In connection with the Annual Report of Planet Green Holdings Corp. (the “Company”) on Form 10-K for the period ended December 31, 2018 as filed with the Securities and Exchange Commission on the date hereof (the “Report”), the undersigned, in the capacities and on the date indicated below, hereby certifies pursuant to 18 U.S.C. Section 1350, as adopted pursuant to Section 906 of the Sarbanes-Oxley Act of 2002, that to his knowledge:

1. The Report fully complies with the requirements of Section 13(a) or 15(d) of the Securities Exchange Act of 1934; and

2. The information contained in the Report fairly presents, in all material respects, the financial condition and results of operation of the Company.

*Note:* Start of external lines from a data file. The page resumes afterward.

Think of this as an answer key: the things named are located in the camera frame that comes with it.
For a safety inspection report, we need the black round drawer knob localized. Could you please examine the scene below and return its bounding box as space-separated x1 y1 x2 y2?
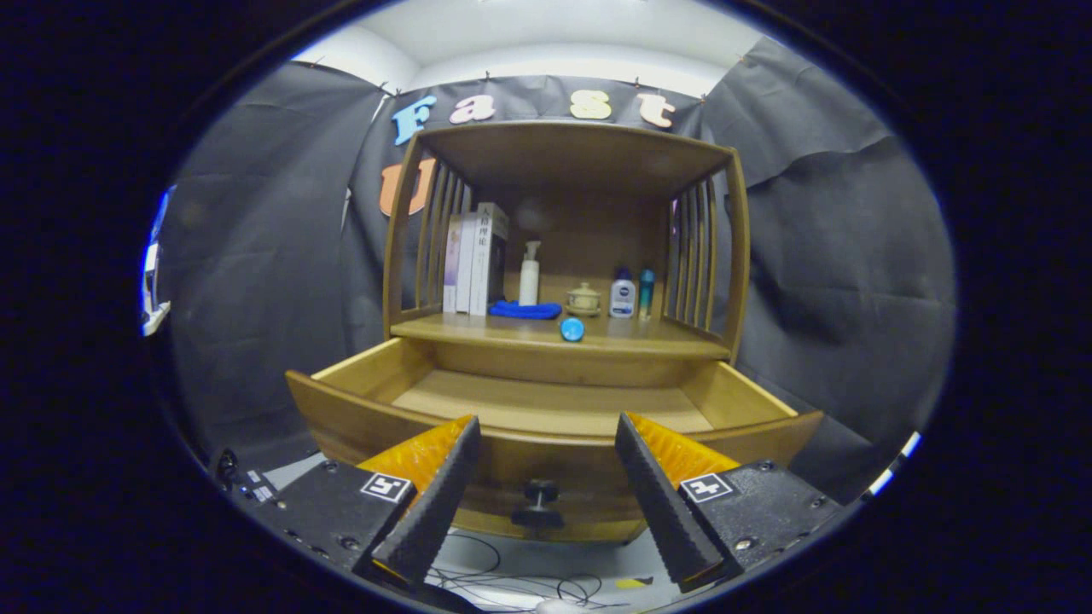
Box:
510 479 566 530

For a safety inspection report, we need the wooden cabinet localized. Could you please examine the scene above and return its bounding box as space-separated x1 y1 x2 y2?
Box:
381 121 752 363

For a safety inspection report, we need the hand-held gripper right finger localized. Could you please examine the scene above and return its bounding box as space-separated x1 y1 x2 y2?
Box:
614 412 845 594

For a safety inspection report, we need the white pump bottle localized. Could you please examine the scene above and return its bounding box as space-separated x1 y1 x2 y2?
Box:
519 240 542 306

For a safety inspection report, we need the tangle of thin cables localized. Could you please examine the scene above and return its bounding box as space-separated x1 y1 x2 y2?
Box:
422 533 615 611

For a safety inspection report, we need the wooden countertop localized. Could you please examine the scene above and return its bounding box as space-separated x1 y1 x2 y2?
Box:
391 312 733 359

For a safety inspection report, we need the purple and white book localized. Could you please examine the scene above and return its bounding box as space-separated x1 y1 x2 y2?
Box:
443 215 463 313

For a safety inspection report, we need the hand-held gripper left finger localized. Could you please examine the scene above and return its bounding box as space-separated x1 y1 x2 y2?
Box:
235 415 483 589

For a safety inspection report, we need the blue folded cloth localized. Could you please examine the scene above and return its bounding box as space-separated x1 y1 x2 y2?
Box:
488 299 563 321

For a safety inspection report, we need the white lotion bottle blue cap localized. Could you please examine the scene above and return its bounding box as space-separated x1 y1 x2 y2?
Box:
609 268 637 319

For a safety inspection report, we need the plain white book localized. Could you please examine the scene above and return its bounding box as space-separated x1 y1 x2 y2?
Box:
456 213 477 315

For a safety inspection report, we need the wooden drawer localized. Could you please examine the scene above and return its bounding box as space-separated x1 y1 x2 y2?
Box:
286 337 824 544

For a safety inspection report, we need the black power strip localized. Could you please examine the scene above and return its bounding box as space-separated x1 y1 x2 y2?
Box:
212 448 282 508

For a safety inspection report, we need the white and black boxed book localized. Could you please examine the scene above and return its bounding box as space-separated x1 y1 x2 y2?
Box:
470 202 510 317

Date: April 16, 2019 By: /s/ Hongxiang Yu
  Hongxiang Yu, Chief Executive Officer, President and
  Chairman
  (Principal Executive Officer)

A signed original of this written statement required by Section 906 of the Sarbanes-Oxley Act of 2002 has been provided to the Company and will be retained by the Company and furnished to the Securities and Exchange Commission or its staff upon request.



Exhibit 32.2

CERTIFICATION PURSUANT TO
18 U.S.C. SECTION 1350
AS ADOPTED PURSUANT TO
SECTION 906 OF THE SARBANES-OXLEY ACT OF 2002

In connection with the Annual Report of Planet Green Holdings Corp. (the “Company”) on Form 10-K for the period ended December 31, 2018 as filed with the Securities and Exchange Commission on the date hereof (the “Report”), the undersigned, in the capacities and on the date indicated below, hereby certifies pursuant to 18 U.S.C. Section 1350, as adopted pursuant to Section 906 of the Sarbanes-Oxley Act of 2002, that to his knowledge:

1. The Report fully complies with the requirements of Section 13(a) or 15(d) of the Securities Exchange Act of 1934; and

2. The information contained in the Report fairly presents, in all material respects, the financial condition and results of operation of the Company.

Date: April 16, 2019 By: /s/ Yu Li
  Yu Li, Chief Financial Officer
  (Principal Financial and Accounting Officer)

A signed original of this written statement required by Section 906 of the Sarbanes-Oxley Act of 2002 has been provided to the Company and will be retained by the Company and furnished to the Securities and Exchange Commission or its staff upon request.